Farmers Counting the Cost of the Flood

BY DI SNEDDON

Roslyn Shearer still tears up when talking about watching her cattle, neck deep in flood water last month, trying to find their way to higher ground.

Black Creek bounds Mark and Roslyn Shearer’s Standen Drive property near Branxton and with the rising Hunter River they thought they would be impacted but not to the point that would eventually see Mark attempting to round up the cattle in the middle of the night.

When his attempts were unsuccessful the couple called the State Emergency Services but were put in a queque which Roslyn said was absolutely understandable given the number of emergency responses they were attending to.

Cattle on Mark and Ros Shearer’s property along Standen Road struggling in the flood water.

Come daylight Mark attempted again unsuccessfully and decided to call on his neighbours Rod and Jo Manning to help.

“It’s okay mate, we are already in your driveway and have kayaks ready to go,” Rod told Mark over the phone.

It only took about 20 minutes to get the 30 head onto higher ground with the help of the kayaks.  These 30 head were heavily in calf and the couple are grateful all survived the ordeal. 

While Ros acknowledges each flood is different, she cannot get over the rapid rise of the floodwaters this time around.

Over the road a subdivision ready for some 200 homes is approved and while roads are in place, construction is yet to begin. 

She cannot help but wonder what impact this subdivision may have on resulting future floods and fears it won’t just be Black Creek that will impact.

“We did raise our concerns at the time about potential flooding of our property as a result of the development so I guess now it is approved, we will just have to wait and see,” Roslyn said.

While their property is doing okay, it is Roslyn’s parents, long time farmers along Dalwood Road that she is more concerned about.

Ernie and Noeleen Bendeich run 161 acres on a property Ernie has owned since he was 17.

Flood waters inundated the Dalwood property of Ernie and Noeleen Bendeich and after waters receded you can see the mud lying across the property making it useless for grazing.

Farming is a lifestyle he has always known and says farmers need to be ‘weak in the head and strong in the back’.

Ernie is a true community man reflected by the fact that he has had 67 years with the Rural Fire Service.

In November he said his farm had not looked better.  He had 400 bales of silage ready and last month lost the lot.

Like many farmers, they are trying to utilise what on-farm feed they can but Ernie’s cattle are doing nothing but pushing this salvaged feed around the paddock. 

He is bolstered by the knowledge that all bar one survived of his cattle survived after a 2am rescue and his concerns are now about feeding the 200 head.

“We can’t get on the farm to sew and when we do it will be seven to eight weeks before we can get a pick, the next six weeks is going to be hard, the grass in the paddocks are covered in mud and there is no nutritional value and with the cold, westerly winds, the cattle will fall away,” Ernie said.

“I have never, in my 80 years, seen the water lay around so long, lying on the top of the ground.”

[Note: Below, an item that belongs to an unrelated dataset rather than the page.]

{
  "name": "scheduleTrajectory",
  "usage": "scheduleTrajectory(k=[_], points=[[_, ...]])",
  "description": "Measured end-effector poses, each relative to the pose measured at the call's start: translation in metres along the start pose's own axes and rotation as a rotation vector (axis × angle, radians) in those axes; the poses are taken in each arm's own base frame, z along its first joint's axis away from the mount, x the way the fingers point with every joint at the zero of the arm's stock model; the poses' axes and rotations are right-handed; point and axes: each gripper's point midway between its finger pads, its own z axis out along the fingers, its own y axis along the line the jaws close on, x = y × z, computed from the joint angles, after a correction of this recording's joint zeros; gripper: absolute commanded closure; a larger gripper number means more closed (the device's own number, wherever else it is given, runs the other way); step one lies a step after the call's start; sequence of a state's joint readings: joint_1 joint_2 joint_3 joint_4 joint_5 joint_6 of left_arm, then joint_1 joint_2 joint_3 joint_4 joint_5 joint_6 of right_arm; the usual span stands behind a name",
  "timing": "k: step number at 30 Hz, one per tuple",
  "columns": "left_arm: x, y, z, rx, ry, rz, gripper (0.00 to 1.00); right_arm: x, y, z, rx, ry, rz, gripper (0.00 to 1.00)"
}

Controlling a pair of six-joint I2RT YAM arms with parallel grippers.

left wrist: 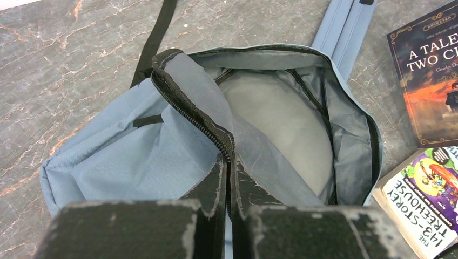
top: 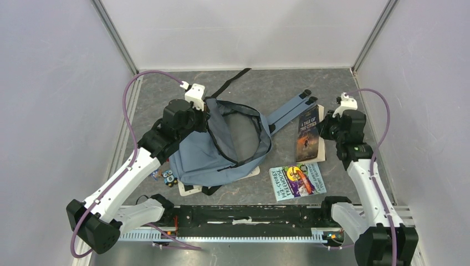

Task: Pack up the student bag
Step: Pick up the book from the center of the board.

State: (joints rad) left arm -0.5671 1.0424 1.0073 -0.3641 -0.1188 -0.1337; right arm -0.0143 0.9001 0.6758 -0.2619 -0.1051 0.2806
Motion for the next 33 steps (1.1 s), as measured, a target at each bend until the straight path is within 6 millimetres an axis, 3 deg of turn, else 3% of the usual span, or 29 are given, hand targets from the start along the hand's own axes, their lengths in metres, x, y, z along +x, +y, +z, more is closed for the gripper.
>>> scheduleTrajectory(k=[8,14,18,23,33], points=[[0.0,-0.003,0.0,0.017,0.002,-0.001,0.98,0.004,-0.013,0.008,0.083,0.217,-0.163,1.0],[0.0,-0.004,0.0,0.019,0.003,-0.004,0.98,0.016,0.009,0.032,0.072,0.337,-0.328,0.99],[0.0,-0.004,0.0,0.019,0.003,-0.005,0.98,0.015,0.024,0.039,0.042,0.323,-0.368,0.9],[0.001,-0.004,0.0,0.02,0.003,-0.008,0.98,0.014,0.027,0.044,0.028,0.305,-0.367,0.76],[0.001,-0.004,0.0,0.02,0.003,-0.008,0.98,0.019,0.035,0.06,-0.019,0.279,-0.365,0.63]])
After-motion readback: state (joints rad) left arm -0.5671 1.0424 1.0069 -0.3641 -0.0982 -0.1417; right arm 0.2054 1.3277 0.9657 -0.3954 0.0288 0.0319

He has already spent $60,000 on hay & silage, he will spend another $25,000 fixing up roads on the property and when The Hunter River Times visited, he had a $3000 bill on the kitchen table to pay for another pump.

They will have to build another new irrigation site with the original damaged beyond repair.

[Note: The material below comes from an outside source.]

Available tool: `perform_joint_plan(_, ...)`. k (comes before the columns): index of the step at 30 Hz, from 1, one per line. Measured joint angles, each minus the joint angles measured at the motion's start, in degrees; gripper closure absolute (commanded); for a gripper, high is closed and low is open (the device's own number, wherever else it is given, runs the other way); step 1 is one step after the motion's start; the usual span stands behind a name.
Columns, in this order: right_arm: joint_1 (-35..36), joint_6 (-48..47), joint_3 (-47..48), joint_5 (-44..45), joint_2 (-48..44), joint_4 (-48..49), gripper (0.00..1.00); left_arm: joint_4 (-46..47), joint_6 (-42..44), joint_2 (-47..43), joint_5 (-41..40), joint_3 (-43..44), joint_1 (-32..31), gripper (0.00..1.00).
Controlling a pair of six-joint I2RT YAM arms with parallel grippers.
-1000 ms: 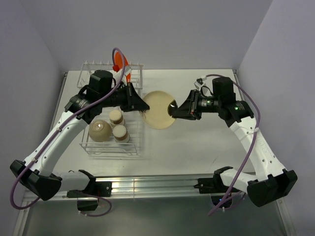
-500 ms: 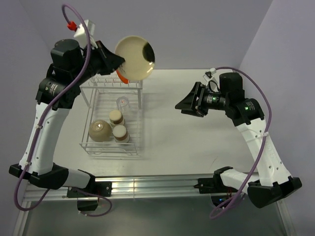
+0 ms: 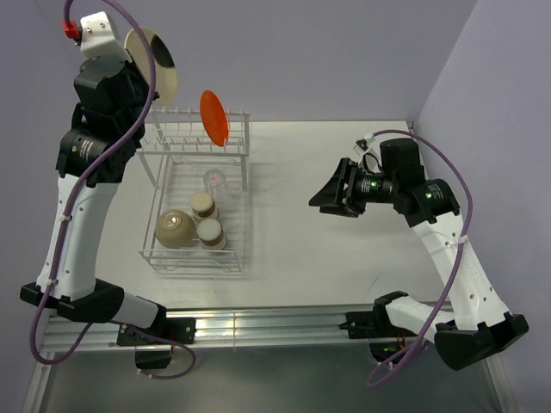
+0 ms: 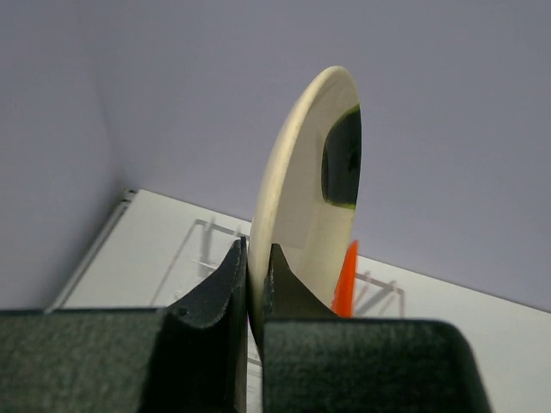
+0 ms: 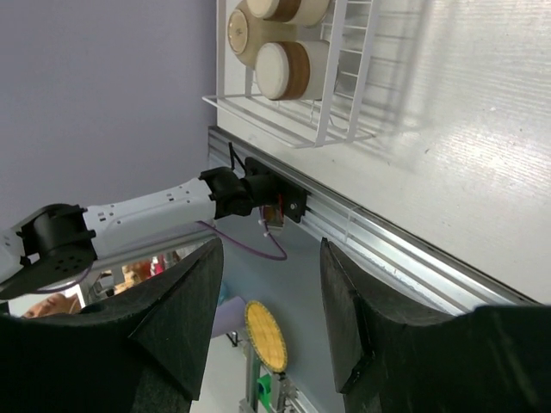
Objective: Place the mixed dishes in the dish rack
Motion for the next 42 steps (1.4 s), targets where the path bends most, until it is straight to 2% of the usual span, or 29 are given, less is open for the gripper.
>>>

Ernie and Noeleen are in a position to manage their way through the crisis but feel for many who can’t.

Grant money is paid retrospectively so farmers have to have spend the money before they can claim it which is a problem if you don’t have it.  In Mark and Roslyn’s case, they don’t qualify for any primary producer grant support because they earn more than 50 per cent of their income off farm.

Like most disasters, people find strength and courage from others.

“I was talking to a bloke that delivered hay the other day and he was part of a hay drive to Lismore. 

He arrived at a property and the owner apologized for the smell. 

Two hundred of his 600 head drowned and about 100 cows were hanging dead, tangled in trees around the place with the farmer saying he would have to cut the trees down to get the cattle down.”

“We have had it bad but we will get back on track but those poor fellas in Lismore, it is going to take them years and years to get back, we thought we had it bad but those people have had it much worse.”